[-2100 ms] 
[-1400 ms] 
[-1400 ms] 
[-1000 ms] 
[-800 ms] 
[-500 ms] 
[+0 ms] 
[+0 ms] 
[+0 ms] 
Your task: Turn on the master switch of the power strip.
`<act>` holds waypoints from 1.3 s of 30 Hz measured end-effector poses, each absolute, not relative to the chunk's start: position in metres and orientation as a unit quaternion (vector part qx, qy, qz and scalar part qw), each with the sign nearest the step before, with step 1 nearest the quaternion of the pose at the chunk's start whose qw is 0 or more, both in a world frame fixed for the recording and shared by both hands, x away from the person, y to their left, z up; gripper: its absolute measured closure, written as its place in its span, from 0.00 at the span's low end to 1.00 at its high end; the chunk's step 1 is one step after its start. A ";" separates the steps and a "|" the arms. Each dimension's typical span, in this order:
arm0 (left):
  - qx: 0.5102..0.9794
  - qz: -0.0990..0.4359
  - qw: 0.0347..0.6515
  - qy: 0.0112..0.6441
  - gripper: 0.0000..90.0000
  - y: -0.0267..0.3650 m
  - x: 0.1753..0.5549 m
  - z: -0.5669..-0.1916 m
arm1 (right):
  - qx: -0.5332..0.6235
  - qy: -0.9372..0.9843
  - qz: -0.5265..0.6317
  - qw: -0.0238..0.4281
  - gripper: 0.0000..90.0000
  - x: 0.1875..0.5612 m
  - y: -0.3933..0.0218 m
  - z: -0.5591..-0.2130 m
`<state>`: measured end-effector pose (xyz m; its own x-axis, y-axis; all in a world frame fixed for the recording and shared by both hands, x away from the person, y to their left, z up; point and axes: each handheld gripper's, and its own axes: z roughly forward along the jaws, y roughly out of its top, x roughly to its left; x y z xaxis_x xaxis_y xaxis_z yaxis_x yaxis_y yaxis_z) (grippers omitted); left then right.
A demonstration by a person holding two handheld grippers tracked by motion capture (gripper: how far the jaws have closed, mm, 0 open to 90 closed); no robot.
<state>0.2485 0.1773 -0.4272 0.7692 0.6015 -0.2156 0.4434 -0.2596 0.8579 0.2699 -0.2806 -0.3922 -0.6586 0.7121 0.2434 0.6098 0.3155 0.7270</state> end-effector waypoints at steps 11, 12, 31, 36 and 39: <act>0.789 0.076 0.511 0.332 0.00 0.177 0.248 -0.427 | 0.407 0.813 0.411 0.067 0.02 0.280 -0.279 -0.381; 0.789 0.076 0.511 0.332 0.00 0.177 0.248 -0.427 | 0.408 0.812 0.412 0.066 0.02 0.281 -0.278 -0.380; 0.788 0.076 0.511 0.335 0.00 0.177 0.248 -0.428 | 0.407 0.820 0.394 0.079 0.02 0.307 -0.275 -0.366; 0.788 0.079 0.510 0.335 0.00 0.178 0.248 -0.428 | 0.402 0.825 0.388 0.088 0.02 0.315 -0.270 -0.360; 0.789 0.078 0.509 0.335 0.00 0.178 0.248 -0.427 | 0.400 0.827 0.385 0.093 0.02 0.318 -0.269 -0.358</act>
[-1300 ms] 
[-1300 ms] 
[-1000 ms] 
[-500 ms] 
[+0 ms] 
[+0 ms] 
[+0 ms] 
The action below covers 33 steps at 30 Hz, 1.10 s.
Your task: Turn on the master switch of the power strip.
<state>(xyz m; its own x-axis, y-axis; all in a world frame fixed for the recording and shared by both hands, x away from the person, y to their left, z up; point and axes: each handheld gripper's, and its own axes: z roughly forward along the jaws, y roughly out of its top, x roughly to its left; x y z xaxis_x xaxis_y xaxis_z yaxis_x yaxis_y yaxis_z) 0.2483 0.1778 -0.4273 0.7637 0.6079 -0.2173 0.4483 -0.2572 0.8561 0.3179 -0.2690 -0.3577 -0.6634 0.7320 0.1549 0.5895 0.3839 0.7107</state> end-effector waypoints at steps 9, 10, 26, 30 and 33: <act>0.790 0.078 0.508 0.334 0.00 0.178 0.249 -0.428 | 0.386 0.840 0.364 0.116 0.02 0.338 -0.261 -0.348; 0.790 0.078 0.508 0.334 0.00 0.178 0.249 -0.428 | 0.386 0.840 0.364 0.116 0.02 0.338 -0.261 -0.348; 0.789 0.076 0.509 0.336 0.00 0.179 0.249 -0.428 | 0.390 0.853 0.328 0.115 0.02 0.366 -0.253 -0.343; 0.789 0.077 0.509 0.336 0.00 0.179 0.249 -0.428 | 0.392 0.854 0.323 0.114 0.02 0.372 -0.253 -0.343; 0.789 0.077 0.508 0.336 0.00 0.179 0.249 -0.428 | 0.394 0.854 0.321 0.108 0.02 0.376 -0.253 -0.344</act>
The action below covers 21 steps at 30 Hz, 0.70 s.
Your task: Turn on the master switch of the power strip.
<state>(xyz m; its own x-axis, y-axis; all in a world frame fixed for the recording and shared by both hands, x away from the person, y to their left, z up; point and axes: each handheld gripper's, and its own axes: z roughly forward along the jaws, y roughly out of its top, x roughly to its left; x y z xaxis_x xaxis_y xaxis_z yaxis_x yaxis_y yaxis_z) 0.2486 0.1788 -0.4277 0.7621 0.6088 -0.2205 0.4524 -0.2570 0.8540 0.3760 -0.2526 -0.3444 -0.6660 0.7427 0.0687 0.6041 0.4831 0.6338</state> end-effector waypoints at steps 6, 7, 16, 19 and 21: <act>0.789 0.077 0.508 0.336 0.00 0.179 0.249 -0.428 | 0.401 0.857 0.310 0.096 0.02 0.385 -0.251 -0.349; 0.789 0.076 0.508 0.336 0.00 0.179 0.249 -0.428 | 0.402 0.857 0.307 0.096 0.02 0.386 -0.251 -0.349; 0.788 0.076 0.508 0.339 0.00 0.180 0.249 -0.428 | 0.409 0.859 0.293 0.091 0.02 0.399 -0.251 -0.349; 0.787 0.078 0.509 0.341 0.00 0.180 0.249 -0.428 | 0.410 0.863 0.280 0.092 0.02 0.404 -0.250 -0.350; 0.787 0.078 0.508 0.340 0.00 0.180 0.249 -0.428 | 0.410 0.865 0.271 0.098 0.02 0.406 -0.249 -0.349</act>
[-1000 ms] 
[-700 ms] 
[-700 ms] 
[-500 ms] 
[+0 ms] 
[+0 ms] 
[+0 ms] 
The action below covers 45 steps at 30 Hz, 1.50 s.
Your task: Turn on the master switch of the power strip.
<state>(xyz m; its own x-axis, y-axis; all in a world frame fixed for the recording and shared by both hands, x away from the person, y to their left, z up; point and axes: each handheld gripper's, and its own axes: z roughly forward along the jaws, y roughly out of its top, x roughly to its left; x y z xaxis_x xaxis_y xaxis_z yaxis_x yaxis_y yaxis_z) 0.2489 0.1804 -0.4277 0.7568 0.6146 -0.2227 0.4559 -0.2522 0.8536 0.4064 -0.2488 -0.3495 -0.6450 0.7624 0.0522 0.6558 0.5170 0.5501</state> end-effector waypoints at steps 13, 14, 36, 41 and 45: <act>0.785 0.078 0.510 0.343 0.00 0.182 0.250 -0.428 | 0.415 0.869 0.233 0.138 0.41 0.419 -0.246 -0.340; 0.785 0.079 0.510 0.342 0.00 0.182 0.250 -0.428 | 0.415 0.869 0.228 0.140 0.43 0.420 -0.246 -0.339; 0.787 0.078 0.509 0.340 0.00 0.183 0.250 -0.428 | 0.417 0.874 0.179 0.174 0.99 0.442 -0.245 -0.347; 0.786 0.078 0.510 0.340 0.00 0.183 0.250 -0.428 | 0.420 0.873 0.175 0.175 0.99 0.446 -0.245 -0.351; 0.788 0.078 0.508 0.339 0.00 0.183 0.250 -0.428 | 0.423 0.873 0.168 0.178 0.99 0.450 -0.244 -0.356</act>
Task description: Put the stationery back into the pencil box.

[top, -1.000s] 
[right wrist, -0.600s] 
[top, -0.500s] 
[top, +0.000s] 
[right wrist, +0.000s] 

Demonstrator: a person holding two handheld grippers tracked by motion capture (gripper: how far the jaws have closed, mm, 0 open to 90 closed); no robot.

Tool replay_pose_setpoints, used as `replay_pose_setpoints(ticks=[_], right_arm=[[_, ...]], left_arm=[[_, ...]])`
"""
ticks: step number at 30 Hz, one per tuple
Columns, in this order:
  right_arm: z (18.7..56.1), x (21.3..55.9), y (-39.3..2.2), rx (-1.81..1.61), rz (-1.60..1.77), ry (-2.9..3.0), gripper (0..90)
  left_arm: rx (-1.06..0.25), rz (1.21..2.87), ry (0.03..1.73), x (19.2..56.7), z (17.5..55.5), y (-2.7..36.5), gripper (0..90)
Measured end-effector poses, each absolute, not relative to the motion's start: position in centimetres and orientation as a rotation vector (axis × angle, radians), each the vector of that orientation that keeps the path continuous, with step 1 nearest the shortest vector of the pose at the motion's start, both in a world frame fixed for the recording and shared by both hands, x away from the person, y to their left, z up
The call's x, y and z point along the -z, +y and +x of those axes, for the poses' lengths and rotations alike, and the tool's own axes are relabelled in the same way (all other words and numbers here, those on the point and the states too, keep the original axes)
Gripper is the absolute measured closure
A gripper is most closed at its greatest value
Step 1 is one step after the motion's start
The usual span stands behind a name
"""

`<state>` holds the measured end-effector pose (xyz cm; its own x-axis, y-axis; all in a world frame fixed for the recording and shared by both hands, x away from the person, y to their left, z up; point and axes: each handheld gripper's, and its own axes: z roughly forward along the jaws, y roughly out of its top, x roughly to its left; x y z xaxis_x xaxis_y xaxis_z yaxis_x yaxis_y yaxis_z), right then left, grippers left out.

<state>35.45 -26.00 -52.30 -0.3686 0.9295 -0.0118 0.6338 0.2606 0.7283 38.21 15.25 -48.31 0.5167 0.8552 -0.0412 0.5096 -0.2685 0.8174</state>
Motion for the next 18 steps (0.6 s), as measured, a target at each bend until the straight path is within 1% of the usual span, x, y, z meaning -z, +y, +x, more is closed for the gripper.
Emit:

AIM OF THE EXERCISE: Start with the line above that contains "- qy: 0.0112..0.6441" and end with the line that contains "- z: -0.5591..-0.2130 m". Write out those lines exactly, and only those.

RESULT OF THIS TASK:
  - qy: 0.0112..0.6441
  - gripper: 0.0000..90.0000
  - y: -0.0267..0.3650 m
  - x: 0.1753..0.5549 m
  - z: -0.5669..-0.1916 m
arm1 (right):
  - qx: -0.5332..0.6235
  - qy: -0.9372..0.9843
  - qz: -0.5265..0.6317
  - qw: -0.0238..0.4281
  - gripper: 0.0000..90.0000
  - x: 0.1875..0.5612 m
  - y: -0.3933..0.0218 m
  - z: -0.5591..-0.2130 m

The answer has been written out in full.